Отлично, договорились. Но сначала Тони хотелось немного американизировать его одежду: у людей может сложиться неверное впечатление при виде этого зеленого иммигрантского костюма и тяжелых башмаков. Дедушка согласился. Как зачарованный он смотрел на банкноты, что отсчитывал Тони за новый костюм, ботинки и американский галстук. Потом они покатались по городу, забираясь все глубже и глубже и обследуя забегаловки и распивочные от более приличных, для среднего класса, в пригородах, до привычных, своих, возле Канал-стрит, пока старик не стал целовать внука по пять раз в час, а сам всякий раз вставал и приветственно махал руками, когда уличные шлюхи склонялись с тротуара к его высунувшейся из машины физиономии. В четыре утра Тони на собственном горбу втащил его сундучок наверх, в их квартиру, ощущая тяжеленный груз внутри, потом снова спустился вниз и тоже на своем горбу втащил наверх и дедушку, уложил его в свою постель, а сам улегся на полу. Ему пришлось сделать над собой усилие, чтобы тут же не рвануть к Пэтти Моран и сообщить ей, что он уже «весь в шоколаде», что дедушка любит его как собственного сына и что они могут начать с того, что откроют собственную забегаловку где-нибудь, например, в Куинсе. Но он решил быть дисциплинированным и сразу заснул на полу, а его голова оказалась под рукой старика, свесившейся с кровати.
Лежа в кабельном тоннеле и глядя в темноту, он не мог припомнить подробностей свадебной церемонии, как не помнил их уже через час после ее завершения. Это было такое мероприятие, в котором он словно бы и участвовал, и не участвовал. Дедушка на следующее утро выбрался из его спальни, зажав Тони у себя под мышкой; и при виде собственного папаши у мамы вытянулось лицо, словно в комнату вошел сам Господь или какой-нибудь покойник, в частности по причине того, что она только что кончила одеваться, чтобы ехать в порт, встречать прибытие парохода. Вопли, шум, слезы и поцелуи продолжались до самого полудня, радость дедушки по поводу того, что у него такой замечательный, мужественный внук, все усиливалась и усиливалась, набирая нешуточный размах при мысли об открывшейся перед ним новой цели в жизни и о собственном величии, раз уж он оказался в состоянии передать наследственное родовое имущество хорошему человеку, к тому же человеку, умеющему жить со вкусом.

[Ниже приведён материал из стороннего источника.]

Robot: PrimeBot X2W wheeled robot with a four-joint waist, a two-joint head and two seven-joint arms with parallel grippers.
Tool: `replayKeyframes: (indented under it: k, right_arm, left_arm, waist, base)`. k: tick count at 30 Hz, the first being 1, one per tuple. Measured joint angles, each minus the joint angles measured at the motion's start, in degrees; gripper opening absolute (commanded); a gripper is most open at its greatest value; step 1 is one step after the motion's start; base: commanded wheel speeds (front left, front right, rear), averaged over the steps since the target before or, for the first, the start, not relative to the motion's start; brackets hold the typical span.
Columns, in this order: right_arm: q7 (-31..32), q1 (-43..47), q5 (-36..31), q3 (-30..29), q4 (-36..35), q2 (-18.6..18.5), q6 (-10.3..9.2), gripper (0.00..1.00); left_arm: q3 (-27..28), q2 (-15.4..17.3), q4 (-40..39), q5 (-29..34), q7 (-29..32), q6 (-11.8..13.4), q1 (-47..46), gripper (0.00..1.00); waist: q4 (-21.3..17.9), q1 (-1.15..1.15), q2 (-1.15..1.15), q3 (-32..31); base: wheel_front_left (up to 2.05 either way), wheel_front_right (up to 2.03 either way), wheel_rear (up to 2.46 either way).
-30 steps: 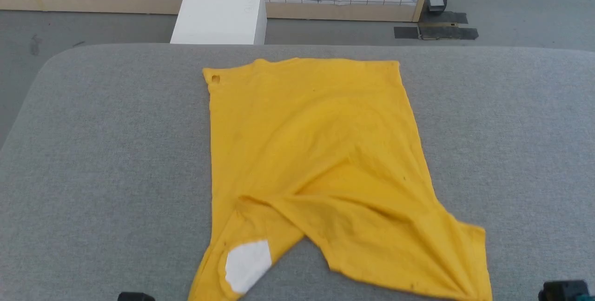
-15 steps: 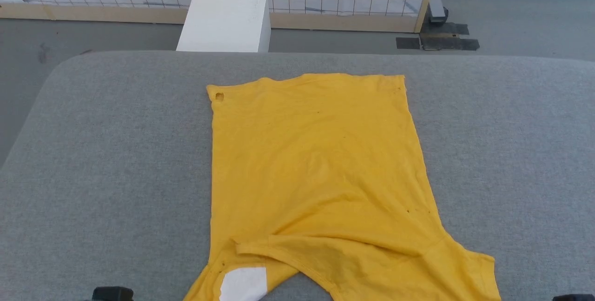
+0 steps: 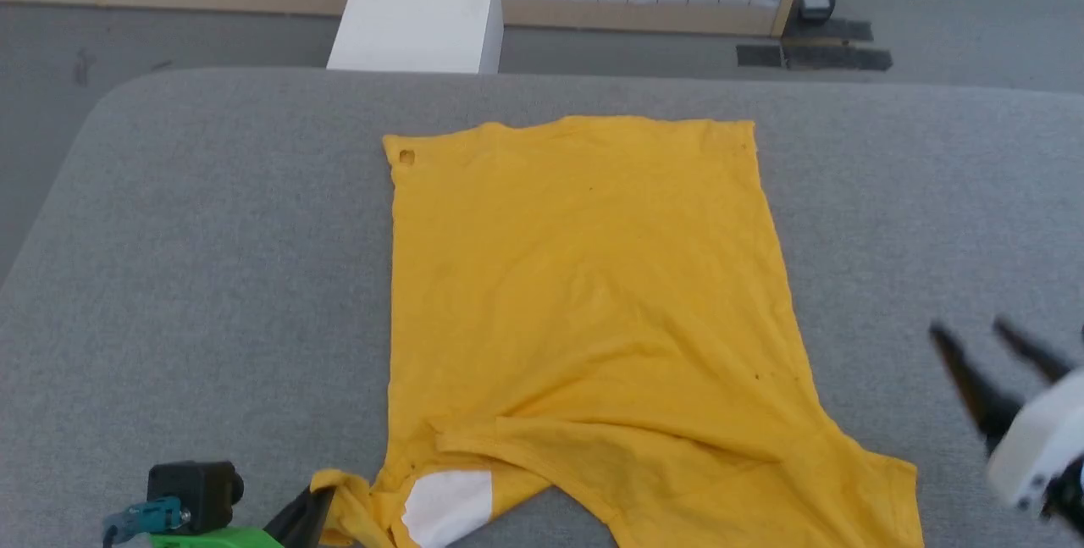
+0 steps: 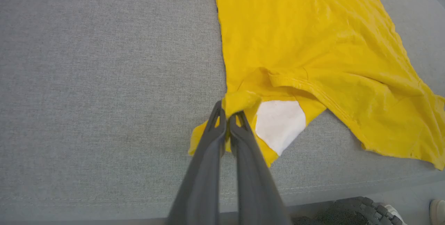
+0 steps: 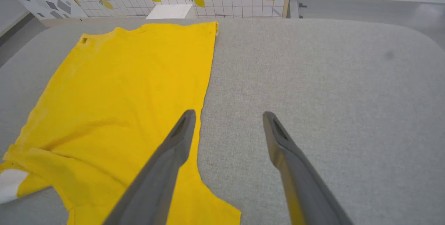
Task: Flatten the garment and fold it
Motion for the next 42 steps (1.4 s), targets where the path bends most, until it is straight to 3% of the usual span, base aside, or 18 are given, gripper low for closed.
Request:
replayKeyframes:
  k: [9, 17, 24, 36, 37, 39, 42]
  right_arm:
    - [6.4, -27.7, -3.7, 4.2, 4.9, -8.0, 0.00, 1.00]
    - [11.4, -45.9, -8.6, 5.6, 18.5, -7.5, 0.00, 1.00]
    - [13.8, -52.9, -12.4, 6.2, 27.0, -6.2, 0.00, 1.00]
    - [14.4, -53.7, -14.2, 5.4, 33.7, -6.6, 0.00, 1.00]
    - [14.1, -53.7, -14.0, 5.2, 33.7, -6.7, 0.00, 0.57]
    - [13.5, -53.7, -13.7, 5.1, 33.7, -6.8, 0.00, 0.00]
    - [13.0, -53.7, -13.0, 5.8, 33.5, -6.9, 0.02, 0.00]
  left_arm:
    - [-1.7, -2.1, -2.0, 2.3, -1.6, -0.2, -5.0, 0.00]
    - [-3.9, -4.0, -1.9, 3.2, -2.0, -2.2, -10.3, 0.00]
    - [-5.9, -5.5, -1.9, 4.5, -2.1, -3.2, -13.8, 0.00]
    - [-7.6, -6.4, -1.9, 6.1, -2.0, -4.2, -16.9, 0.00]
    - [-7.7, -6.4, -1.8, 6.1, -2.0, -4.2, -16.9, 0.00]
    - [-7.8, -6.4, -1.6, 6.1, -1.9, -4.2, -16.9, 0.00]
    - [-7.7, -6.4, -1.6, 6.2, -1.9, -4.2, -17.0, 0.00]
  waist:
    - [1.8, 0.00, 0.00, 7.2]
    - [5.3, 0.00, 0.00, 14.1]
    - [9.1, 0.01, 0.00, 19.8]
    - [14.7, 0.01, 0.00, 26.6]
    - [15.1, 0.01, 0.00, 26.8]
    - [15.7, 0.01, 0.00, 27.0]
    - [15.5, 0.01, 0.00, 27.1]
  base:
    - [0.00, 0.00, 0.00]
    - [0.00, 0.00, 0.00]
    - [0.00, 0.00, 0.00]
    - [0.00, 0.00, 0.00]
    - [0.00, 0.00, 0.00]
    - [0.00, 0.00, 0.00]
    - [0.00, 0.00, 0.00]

Папа рассеянно покивал в знак согласия, одним глазом кося в сторону сундучка, но когда наступил вечер, у мамы, как сразу же заметил Тони, в ее маленьких карих глазах появились и застыли две мысли, и после третьей за этот день трапезы, когда убрали со стола и старик уже начал сонно моргать, она положила на столешницу обе руки ладонями вверх и, почтительно улыбаясь, сообщила, что Тони с тех пор, как ему исполнилось двенадцать, только и делал, что регулярно попадал в тюрьму.